#### [TASK BRIEF]
Nothing but the lines from the one with "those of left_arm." through the end of the material should be retyped, word for word and without pictures.

#### [MATERIAL PROVIDED]
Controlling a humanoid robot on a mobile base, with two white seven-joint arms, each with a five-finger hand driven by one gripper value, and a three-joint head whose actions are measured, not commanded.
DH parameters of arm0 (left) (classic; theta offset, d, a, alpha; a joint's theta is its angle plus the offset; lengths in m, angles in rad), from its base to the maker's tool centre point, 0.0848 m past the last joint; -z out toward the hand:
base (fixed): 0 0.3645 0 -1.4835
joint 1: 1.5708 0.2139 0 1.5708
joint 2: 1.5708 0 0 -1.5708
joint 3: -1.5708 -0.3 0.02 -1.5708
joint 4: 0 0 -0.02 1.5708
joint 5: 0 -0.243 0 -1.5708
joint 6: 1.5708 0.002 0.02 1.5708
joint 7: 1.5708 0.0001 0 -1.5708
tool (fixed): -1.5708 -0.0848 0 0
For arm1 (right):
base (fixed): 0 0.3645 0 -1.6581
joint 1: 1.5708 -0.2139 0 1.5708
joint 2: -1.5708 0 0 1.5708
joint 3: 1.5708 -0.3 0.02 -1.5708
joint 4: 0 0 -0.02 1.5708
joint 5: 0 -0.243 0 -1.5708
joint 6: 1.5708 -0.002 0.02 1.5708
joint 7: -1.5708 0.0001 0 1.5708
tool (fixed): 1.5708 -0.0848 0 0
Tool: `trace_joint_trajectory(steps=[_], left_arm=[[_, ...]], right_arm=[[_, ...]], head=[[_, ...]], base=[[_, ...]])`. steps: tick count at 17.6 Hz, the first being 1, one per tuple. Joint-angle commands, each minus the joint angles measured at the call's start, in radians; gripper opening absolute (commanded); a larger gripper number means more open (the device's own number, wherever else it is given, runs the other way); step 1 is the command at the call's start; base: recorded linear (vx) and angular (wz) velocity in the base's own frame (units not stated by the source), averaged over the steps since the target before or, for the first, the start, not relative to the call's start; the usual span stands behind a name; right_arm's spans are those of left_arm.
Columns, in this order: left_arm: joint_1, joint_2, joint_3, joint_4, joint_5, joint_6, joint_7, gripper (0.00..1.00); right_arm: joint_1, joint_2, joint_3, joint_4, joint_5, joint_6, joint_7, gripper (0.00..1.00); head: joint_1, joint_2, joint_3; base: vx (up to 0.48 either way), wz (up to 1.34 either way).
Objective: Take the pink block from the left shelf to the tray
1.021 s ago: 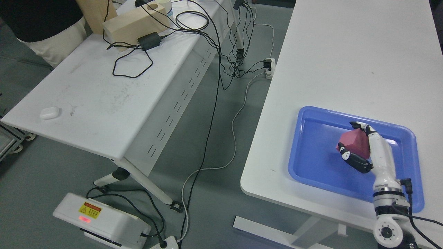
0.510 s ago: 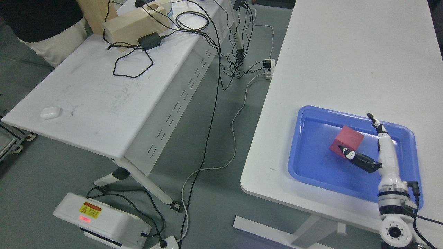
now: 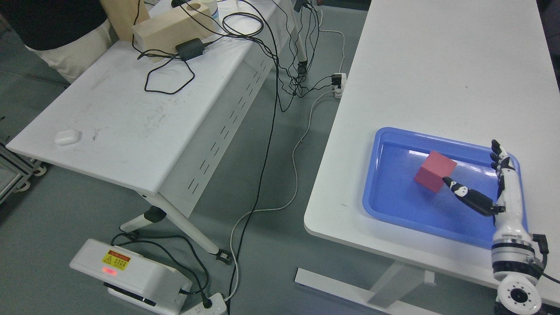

#### [ANSWER SPACE]
Tool: `trace_joint_trajectory(steps=[_], left_arm=[[_, ...]], right_arm=[[_, ...]], head=[[_, ...]], base=[[_, ...]])`. steps: tick count at 17.6 Hz, the first being 1, one per tuple. Joint-angle commands, each minus the joint angles measured at the call's start, in radians; gripper opening absolute (commanded); a larger gripper number means more open (the device's own number, wherever else it is given, runs the other way); step 1 is the command at the call's start; base: recorded linear (vx) and angular (wz) velocity in the base's own frame (units not stated by the source), averaged over the steps since the target before or, for the first, the start, not relative to the call's start; the usual span stands behind a name; right_arm's spans are those of left_arm.
Columns, in this order: left_arm: joint_1, joint_2, joint_3, joint_4, joint_5, joint_6, joint_7, gripper (0.00..1.00); right_arm: joint_1, joint_2, joint_3, joint_4, joint_5, joint_6, joint_7, gripper (0.00..1.00); head: joint_1, joint_2, joint_3; base: vx (up to 0.48 either way), wz (up to 1.34 either way).
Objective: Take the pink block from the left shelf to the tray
1.021 s ago: 
0.510 s ago: 
now: 

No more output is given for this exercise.